Observe that O(f) is a set, therefore the correct writing is g element O(f), if one wants to express that g is of the order of f (and not g = O(f) as sometimes seen).

Example: Let g(n) = 2n² + 7n – 10 and f(n) = n². Then

g element O(f)

since with c = 3 and for n greater or equal n₀ = 5 we have

2n² + 7n – 10 less or equal c·n²

Notation: It is quite common to write the functions with argument n, namely

g(n) element O(f(n))

or for the function g(n) of the example

2n² + 7n – 10 element O(n²)

Example: The time complexity T(n) of insertion sort lies in the complexity class O(n²).

The set O(n²) is the complexity class of all functions that grow at most quadratically.

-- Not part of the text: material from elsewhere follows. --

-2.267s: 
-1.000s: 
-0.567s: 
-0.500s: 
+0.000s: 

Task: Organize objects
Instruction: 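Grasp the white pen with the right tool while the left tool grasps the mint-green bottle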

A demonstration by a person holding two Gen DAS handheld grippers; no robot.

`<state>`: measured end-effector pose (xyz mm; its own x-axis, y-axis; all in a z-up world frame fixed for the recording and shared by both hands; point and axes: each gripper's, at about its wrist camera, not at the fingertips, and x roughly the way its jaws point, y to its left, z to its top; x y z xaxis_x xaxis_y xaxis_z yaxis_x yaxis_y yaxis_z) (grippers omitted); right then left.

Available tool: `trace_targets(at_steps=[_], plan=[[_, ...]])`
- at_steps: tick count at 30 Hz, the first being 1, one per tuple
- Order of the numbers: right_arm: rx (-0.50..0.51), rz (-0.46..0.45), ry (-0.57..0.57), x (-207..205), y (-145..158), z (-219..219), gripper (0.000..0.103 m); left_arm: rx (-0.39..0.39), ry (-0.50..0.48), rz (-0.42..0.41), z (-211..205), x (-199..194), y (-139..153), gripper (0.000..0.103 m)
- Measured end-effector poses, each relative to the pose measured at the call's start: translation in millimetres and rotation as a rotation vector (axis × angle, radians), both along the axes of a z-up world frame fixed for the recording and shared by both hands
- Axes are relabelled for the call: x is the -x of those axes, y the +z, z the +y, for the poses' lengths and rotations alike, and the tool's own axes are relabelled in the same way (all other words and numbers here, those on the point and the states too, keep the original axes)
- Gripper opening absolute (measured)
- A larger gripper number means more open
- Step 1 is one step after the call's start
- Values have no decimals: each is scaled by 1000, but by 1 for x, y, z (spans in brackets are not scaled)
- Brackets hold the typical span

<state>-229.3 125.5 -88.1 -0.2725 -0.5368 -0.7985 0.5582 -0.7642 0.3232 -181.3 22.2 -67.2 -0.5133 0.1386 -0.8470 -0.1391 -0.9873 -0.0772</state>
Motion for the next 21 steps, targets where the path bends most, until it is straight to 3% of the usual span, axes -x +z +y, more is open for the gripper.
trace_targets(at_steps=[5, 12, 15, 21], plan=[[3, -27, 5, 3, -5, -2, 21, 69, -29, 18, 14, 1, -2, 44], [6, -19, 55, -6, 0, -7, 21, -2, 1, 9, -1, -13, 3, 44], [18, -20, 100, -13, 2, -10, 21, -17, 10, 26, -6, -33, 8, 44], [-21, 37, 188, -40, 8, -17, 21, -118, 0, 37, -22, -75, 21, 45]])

Respectively, O(n) is the set of all functions that grow at most linearly, O(1) is the set of all functions that are bounded from above by a constant, O(n^k) is the set of all functions that grow polynomially etc.

Observe the words "at most". So it is true that n element O(n²), since with c = 1 and n₀ = 1 it holds that n less or equal c·n² for all n greater or equal n₀. Actually, we have

O(n) proper subset of O(n²)

Example:

10n + 5 log(n) + 8 element O(n)

8n element O(n²)

65 element O(1)

n¹⁰⁰⁰ element O(2ⁿ)

Once an algorithm for solving a specific problem is found the question arises whether it is possible to design a faster algorithm or not. How can we know unless we have found such an algorithm? In most cases a lower bound for the problem can be given, i.e. a certain number of steps that every algorithm has to execute at least in order to solve the problem. As with the upper bounds the notion of a step refers to an underlying machine model.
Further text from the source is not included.